When the Second World War broke out in September 1939, he and his mother boarded a ship for Stockholm, and from there to Helsinki. After settling in Helsinki, Nikolai, just barely twenty years of age, Finnish by birth, joined the armed forces in a war against the invading Soviet army. Having learned Finnish, and fluent in French and Russian, he was assigned intelligence tasks in a department attached to Field Marshal Carl Gustav Emil Mannerheim. At the war’s end, he translated for Mannerheim documents into French and, although his mother wanted to return to France, Mannerheim, who was about to leave for Switzerland for medical treatment, helped Nikolai find work as an interpreter for the United Nations in Geneva. In 1948 he and his mother settled in Geneva. Nikolai remained there with his mother until her death. He never married, though he was known as one who appreciated feminine beauty.

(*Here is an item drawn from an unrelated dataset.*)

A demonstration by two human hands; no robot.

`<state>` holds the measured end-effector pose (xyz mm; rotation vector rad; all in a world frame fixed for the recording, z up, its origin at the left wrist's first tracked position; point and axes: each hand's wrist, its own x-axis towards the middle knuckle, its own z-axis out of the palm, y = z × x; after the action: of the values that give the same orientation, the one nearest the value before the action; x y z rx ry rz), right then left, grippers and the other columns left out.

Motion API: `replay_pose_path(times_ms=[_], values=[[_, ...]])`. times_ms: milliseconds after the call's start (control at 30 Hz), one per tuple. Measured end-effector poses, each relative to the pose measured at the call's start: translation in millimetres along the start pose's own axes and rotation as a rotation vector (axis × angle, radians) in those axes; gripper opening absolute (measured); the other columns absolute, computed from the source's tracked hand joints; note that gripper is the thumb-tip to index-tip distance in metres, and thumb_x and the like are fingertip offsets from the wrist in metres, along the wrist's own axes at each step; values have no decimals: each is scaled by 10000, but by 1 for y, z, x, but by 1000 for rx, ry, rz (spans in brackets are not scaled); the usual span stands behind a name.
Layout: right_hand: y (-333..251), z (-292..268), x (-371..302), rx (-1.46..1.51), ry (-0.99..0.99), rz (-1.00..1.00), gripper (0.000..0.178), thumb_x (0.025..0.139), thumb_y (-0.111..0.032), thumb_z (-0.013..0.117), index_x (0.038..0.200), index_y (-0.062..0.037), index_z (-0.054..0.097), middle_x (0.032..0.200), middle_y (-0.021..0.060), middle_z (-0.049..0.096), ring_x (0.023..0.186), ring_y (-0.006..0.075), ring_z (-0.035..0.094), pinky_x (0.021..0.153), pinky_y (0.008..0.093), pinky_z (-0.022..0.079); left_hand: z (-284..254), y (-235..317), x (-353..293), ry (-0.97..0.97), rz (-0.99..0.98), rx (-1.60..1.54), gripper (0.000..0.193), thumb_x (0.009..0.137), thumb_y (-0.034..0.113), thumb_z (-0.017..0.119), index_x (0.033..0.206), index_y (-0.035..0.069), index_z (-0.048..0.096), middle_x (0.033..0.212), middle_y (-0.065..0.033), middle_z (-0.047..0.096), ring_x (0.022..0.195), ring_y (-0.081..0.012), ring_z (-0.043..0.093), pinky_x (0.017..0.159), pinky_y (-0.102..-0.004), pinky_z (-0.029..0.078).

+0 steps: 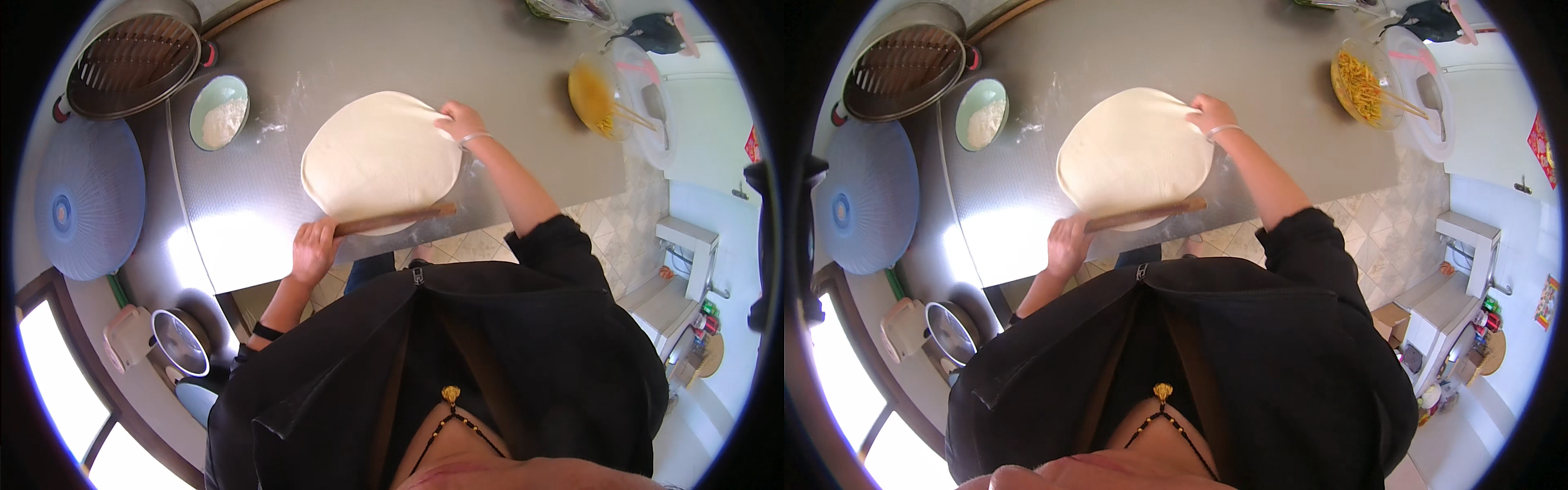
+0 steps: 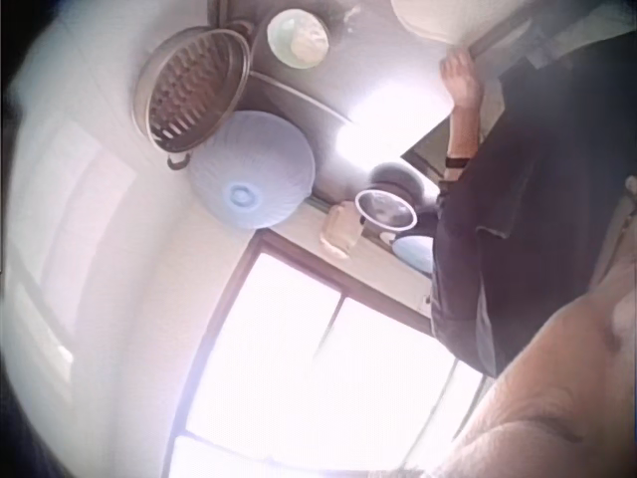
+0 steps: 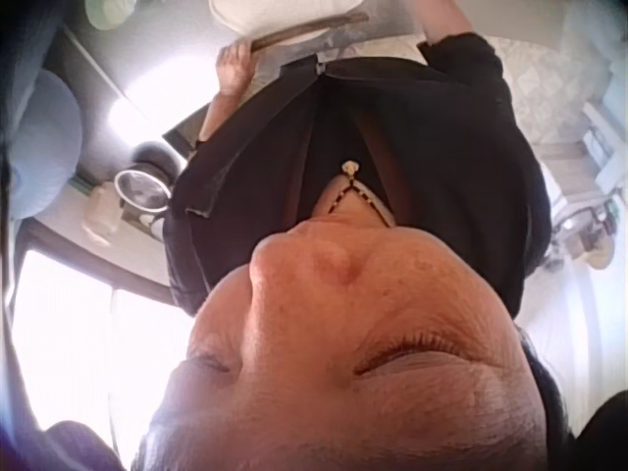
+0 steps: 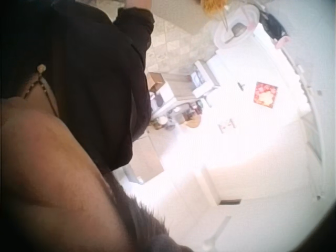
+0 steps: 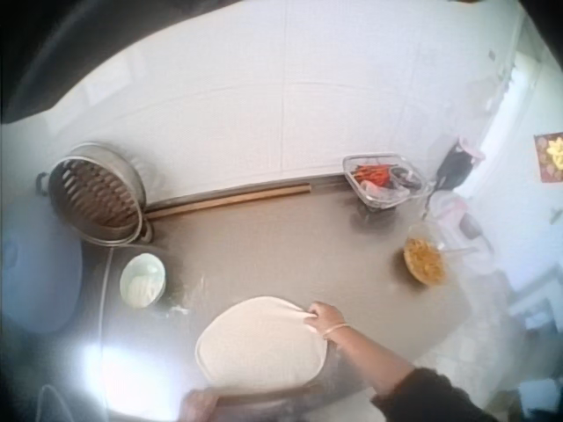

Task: The person rolls a ball of dough into a large, thin, roughly circular sheet using a wooden rolling pin on a floured countertop. They repeatedly rotate and lift the dough to ensure even thinning. At the end, they place a bowl of mixed vegetables onto the center of the sheet.

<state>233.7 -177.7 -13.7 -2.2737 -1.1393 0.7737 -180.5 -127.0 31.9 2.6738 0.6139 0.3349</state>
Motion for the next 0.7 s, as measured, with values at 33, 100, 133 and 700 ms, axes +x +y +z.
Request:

Nikolai, like his half-brother Michel de Salzmann, resembled Gurdjieff physically. Unlike Michel he did not follow Gurdjieff’s teachings after the death of his father. Since Michel, a psychiatrist, had a practise in Geneva, and directed a Gurdjieff group there, the two saw each other often. After he retired from freelance interpreting, Nikolai travelled to Canada, England and the United States to visit relatives and close friends such as Boris Mouravieff, Dushka Howarth, and Lida and Luba Gurdjieff. In 1996 Nikolai suffered a stroke, but never lost his mental powers. In 2007 he moved to a retirement home in Veyrier, outside Geneva, where he died on 26 June 2010.